## WORK ORDER
Where the records below have a line with "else", that line is to be copied.

START RECORDS FOR THE EXERCISE

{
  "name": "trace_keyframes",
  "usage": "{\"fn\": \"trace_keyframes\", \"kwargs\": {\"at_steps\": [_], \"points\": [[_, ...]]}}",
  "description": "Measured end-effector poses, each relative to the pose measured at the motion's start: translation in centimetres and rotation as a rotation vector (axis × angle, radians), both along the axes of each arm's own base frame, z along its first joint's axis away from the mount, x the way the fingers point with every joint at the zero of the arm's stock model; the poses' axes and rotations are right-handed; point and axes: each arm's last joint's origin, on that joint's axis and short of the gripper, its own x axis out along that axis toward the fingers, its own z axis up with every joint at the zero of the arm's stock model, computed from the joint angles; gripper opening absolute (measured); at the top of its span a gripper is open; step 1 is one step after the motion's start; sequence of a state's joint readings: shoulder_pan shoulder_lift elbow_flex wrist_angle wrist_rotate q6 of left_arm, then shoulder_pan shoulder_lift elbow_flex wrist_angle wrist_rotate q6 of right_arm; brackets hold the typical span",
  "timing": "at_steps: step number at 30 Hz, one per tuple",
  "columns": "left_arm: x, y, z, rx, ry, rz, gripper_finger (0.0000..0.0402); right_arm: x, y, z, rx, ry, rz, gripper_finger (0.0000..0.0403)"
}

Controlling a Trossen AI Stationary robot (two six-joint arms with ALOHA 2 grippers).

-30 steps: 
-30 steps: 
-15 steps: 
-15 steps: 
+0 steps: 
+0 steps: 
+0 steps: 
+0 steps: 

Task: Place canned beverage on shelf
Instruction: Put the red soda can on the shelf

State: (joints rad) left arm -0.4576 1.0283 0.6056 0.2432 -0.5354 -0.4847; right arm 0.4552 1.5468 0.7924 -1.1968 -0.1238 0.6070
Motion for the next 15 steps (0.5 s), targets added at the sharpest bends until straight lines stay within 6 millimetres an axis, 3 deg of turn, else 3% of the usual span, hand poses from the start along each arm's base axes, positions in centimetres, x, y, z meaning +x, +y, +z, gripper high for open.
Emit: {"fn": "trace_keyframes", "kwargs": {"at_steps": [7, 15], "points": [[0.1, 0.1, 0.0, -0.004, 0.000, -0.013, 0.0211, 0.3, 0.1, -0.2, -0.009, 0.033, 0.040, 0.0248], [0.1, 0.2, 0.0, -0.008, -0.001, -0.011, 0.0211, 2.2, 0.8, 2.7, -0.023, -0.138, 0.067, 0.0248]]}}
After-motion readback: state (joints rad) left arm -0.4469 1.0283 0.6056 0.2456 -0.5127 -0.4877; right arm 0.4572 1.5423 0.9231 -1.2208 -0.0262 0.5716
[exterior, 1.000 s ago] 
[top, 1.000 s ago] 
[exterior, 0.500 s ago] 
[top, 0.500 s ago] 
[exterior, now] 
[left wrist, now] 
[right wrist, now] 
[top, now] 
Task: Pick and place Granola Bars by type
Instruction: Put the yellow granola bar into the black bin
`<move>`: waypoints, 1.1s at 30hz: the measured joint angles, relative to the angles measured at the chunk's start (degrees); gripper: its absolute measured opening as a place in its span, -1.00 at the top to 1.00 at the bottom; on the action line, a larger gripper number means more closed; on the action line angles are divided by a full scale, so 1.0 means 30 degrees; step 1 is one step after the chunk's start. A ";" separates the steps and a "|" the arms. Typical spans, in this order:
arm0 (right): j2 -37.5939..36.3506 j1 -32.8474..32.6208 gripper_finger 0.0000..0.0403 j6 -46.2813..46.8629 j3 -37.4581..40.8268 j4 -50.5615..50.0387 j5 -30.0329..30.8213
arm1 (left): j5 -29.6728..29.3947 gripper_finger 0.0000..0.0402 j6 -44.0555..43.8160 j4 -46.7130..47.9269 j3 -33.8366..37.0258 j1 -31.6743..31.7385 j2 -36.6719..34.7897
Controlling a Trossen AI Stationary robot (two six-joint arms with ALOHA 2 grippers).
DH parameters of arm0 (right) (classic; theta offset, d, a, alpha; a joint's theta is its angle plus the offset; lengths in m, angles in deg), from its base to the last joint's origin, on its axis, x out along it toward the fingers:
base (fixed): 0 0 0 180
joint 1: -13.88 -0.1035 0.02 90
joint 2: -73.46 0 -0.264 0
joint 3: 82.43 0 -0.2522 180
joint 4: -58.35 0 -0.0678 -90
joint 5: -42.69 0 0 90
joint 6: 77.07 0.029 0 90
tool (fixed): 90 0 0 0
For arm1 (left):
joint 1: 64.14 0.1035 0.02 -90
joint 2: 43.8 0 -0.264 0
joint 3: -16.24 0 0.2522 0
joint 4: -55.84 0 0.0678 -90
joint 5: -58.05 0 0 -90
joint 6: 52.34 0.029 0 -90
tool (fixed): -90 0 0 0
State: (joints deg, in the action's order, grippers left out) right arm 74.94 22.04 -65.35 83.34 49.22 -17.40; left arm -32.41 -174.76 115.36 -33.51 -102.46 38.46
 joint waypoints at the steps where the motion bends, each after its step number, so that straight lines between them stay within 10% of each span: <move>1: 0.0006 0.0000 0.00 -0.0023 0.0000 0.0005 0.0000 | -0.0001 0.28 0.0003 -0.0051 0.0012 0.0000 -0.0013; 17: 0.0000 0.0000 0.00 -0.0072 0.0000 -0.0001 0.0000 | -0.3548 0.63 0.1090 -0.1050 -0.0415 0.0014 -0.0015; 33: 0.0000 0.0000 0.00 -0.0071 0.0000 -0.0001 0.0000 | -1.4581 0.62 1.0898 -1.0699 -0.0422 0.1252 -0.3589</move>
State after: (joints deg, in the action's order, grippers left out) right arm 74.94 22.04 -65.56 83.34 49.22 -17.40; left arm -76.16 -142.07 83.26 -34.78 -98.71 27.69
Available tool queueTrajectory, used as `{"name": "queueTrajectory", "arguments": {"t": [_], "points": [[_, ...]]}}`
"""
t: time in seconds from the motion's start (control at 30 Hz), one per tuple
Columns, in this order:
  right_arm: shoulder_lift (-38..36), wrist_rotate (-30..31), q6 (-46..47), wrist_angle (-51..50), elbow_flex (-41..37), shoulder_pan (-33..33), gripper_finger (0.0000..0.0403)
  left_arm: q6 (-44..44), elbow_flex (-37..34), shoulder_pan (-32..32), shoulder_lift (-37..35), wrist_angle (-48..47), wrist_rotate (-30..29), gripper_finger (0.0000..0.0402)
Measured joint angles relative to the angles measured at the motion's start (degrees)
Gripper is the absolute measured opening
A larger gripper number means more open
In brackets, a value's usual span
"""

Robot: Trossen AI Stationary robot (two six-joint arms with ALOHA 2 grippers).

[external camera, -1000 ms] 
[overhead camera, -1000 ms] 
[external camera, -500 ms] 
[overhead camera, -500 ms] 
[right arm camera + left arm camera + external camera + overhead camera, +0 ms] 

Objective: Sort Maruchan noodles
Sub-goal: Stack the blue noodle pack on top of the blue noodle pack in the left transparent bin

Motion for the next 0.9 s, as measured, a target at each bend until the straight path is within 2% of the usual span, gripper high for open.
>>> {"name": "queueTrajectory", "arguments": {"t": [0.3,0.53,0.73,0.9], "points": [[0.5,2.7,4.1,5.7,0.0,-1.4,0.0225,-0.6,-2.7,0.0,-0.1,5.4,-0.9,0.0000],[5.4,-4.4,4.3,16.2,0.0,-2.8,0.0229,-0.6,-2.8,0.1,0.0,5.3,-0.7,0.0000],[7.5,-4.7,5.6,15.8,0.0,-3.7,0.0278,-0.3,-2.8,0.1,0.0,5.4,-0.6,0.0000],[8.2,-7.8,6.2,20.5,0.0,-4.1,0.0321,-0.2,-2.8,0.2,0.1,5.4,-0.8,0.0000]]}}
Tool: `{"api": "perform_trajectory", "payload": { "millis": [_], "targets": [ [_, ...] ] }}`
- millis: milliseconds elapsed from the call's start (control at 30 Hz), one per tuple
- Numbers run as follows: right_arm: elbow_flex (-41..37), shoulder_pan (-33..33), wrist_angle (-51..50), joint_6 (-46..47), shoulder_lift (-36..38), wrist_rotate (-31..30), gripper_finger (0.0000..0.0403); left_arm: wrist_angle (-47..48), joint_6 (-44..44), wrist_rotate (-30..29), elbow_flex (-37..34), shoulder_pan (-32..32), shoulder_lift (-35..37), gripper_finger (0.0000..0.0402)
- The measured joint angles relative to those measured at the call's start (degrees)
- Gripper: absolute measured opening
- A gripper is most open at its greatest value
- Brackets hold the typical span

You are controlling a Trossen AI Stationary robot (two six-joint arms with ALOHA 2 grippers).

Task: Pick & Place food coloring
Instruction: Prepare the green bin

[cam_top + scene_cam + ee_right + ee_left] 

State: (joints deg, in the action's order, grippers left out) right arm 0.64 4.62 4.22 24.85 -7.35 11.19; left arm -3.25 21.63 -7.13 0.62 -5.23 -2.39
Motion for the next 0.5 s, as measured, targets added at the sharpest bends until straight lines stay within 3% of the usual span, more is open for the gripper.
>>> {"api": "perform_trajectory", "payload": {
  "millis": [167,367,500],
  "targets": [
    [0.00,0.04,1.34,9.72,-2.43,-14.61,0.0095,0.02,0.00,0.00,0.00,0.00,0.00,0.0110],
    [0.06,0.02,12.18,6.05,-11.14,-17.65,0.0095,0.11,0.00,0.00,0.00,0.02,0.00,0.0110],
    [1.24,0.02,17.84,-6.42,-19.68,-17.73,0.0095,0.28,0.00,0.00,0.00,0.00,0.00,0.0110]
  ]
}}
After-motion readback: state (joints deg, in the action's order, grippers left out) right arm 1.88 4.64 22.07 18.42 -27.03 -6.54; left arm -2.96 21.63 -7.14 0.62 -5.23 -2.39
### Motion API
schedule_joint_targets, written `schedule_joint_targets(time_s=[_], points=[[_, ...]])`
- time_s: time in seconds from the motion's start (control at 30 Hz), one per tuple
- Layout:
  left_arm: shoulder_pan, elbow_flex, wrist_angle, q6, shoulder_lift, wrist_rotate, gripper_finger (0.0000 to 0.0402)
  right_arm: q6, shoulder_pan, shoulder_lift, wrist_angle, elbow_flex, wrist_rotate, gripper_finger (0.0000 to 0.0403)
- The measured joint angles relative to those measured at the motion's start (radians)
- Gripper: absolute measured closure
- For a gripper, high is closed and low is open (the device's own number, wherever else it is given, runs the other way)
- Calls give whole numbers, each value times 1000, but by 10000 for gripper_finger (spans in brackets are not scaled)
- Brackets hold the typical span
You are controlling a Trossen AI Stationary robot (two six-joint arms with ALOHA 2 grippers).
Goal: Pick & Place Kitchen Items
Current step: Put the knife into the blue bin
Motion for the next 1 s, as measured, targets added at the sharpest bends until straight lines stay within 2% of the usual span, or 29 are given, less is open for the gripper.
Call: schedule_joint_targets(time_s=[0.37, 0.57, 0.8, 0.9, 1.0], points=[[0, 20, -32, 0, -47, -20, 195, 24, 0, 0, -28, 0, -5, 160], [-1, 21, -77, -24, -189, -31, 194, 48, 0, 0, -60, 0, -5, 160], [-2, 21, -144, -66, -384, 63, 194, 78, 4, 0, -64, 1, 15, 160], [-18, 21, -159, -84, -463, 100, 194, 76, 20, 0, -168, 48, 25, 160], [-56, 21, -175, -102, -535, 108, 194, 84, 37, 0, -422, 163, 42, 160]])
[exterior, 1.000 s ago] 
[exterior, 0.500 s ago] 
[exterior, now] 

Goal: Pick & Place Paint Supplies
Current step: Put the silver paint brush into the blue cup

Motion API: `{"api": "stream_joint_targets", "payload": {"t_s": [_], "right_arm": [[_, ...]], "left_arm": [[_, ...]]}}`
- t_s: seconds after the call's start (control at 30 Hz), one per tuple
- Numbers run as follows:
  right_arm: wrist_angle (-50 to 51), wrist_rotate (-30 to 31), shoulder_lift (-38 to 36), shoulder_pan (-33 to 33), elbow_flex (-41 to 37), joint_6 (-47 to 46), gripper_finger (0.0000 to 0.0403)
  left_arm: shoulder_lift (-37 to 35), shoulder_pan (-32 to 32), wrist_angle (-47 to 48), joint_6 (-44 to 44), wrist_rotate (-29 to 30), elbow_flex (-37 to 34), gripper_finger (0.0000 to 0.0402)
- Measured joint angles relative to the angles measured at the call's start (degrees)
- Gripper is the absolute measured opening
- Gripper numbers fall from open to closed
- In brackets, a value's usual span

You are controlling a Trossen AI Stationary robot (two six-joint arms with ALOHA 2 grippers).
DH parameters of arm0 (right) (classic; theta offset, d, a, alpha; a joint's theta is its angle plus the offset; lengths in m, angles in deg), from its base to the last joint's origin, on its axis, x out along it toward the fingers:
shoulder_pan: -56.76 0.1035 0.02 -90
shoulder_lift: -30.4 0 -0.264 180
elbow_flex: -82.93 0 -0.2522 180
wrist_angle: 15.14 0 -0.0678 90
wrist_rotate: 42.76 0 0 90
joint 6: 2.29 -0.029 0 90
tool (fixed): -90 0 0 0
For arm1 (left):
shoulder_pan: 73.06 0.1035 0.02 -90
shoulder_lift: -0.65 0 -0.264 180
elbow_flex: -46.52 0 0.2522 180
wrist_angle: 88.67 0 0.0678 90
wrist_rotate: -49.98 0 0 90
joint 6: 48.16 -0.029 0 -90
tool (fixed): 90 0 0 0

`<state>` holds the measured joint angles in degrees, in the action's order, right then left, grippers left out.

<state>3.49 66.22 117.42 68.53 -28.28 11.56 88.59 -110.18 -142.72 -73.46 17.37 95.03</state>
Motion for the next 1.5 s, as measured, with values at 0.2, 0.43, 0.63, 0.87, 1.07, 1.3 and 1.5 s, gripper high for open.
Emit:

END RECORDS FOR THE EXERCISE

## RESULT FOR THIS TASK
Motion for the next 15 steps (0.5 s), targets added at the sharpest bends until straight lines stay within 6 millimetres an axis, 3 deg of turn, else 3% of the usual span, hand poses from the start along each arm's base axes, positions in centimetres, x, y, z meaning +x, +y, +z, gripper high for open.
- For a gripper, high is closed and low is open (the device's own number, wherever else it is given, runs the other way)

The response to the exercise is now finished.